== WORK INSTRUCTION ==
The reply must consist of the complete listing, reproduced exactly, with no images included.

== DATA BELOW ==
——————
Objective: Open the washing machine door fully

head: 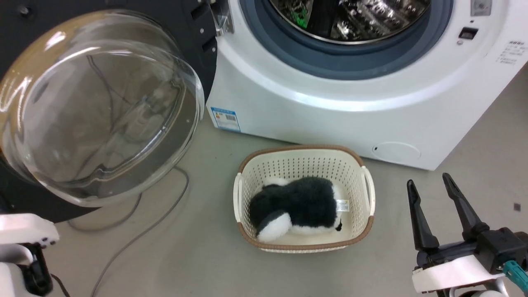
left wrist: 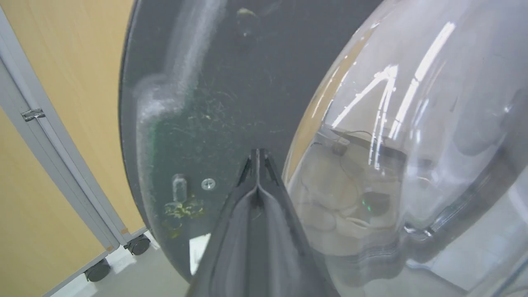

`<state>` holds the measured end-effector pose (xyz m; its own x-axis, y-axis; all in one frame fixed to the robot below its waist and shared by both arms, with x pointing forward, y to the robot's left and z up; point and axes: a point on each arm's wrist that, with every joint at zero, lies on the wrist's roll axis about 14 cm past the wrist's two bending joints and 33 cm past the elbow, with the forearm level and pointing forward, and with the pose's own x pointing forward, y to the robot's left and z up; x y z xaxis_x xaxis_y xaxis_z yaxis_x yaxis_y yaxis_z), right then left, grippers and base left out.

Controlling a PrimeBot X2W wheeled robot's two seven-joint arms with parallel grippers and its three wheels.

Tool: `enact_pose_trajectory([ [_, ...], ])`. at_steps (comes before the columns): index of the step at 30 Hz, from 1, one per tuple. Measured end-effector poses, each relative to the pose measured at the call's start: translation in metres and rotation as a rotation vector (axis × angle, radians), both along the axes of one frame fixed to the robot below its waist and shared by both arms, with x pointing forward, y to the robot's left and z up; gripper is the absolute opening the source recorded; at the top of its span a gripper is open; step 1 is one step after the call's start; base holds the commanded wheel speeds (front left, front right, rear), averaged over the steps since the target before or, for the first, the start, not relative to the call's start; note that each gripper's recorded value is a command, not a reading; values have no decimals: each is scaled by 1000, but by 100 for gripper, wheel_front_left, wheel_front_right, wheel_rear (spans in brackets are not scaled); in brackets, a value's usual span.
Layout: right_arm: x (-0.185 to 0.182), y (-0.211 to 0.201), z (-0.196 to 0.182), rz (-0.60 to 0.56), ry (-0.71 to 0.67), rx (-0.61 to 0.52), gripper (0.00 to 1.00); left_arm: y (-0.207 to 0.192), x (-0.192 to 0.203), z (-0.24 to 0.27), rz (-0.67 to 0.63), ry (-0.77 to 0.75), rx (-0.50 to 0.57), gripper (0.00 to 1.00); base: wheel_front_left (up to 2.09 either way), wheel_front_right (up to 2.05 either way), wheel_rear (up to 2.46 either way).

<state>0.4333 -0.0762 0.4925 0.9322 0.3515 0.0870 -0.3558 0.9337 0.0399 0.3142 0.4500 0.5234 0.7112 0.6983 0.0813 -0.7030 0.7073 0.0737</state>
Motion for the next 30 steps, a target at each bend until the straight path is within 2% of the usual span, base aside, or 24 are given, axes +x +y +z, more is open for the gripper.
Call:
enact_pose_trajectory([
  [10,-15,-11,24,-28,-52,5,100,-28,-11,21,-90,-65,40,0,0,0,0],
  [23,-33,-27,44,-68,-95,17,100,-102,-1,26,-326,-110,37,0,0,0,0],
  [24,-35,-28,44,-71,-94,17,100,-107,0,26,-343,-111,40,21,0,0,0],
  [25,-37,-30,44,-76,-94,18,100,-113,2,28,-362,-117,41,100,0,0,0],
  [30,-43,-41,47,-105,-101,18,100,-146,10,24,-463,-114,31,100,0,0,0],
])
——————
== WRITTEN ANSWER ==
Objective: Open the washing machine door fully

head: 
left wrist: 

`<state>` holds the measured end-effector pose (xyz m; its own x-axis, y-axis; all in one frame fixed to the robot below its waist and shared by both arms, with x pointing forward, y to the robot's left and z up; point and axes: a point on each arm's wrist that, with every joint at zero, lies on the wrist's roll axis about 14 cm past the wrist's two bending joints and 33 cm past the elbow, with the forearm level and pointing forward, and with the pose's own x pointing forward, y to the robot's left and z up; x y z xaxis_x xaxis_y xaxis_z yaxis_x yaxis_y yaxis_z), right then left, grippers and base left out.

Controlling a PrimeBot X2W wheeled robot's two seven-joint arms with parallel grippers and its three wheels.

Tool: `enact_pose_trajectory([ [_, ...], ])`. at_steps (comes before the columns): index of the step at 30 Hz, from 1, one per tuple. Measured end-effector poses, each relative to the pose measured at the call's start: translation in metres and rotation as a rotation vector (axis × angle, radians), both along the axes of one frame fixed to the robot below its waist and shared by both arms, with x pointing forward, y to the robot's left and z up; gripper is the absolute opening the source recorded; at the top of its span a gripper is open; step 1 is one step after the call's start; base holds the commanded wheel speeds (front left, front right, rear), averaged over the steps since the target before or, for the first, the start, not relative to the call's start; note that each gripper's recorded value is a command, not a reading; values have no decimals: each is scaled by 1000, but by 100 for gripper, wheel_front_left, wheel_front_right, wheel_rear (spans in brackets are not scaled); in brackets, a value's usual span.
Layout: right_arm: x (-0.185 to 0.182), y (-0.211 to 0.201), z (-0.196 to 0.182), rz (-0.60 to 0.56), ry (-0.71 to 0.67), rx (-0.61 to 0.52), gripper (0.00 to 1.00); left_arm: y (-0.207 to 0.192), x (-0.192 to 0.203), z (-0.24 to 0.27), rz (-0.67 to 0.63), ry (-0.77 to 0.75), rx (-0.50 to 0.57), gripper (0.00 to 1.00); base: wheel_front_left (up to 2.09 either way), wheel_front_right (up to 2.05 either way), wheel_rear (up to 2.46 either way).

<state>0.4333 -0.0762 0.4925 0.9322 0.3515 0.0870 -0.3558 0.9337 0.0399 0.3142 0.4500 0.5234 0.7112 0.6983 0.0813 -0.7030 0.7073 0.0737</state>
Motion for the next 30 steps, a target at each bend until the straight path is within 2% of the usual span, base aside, or 24 are given, axes +x +y +z, more is open for the gripper.
Call:
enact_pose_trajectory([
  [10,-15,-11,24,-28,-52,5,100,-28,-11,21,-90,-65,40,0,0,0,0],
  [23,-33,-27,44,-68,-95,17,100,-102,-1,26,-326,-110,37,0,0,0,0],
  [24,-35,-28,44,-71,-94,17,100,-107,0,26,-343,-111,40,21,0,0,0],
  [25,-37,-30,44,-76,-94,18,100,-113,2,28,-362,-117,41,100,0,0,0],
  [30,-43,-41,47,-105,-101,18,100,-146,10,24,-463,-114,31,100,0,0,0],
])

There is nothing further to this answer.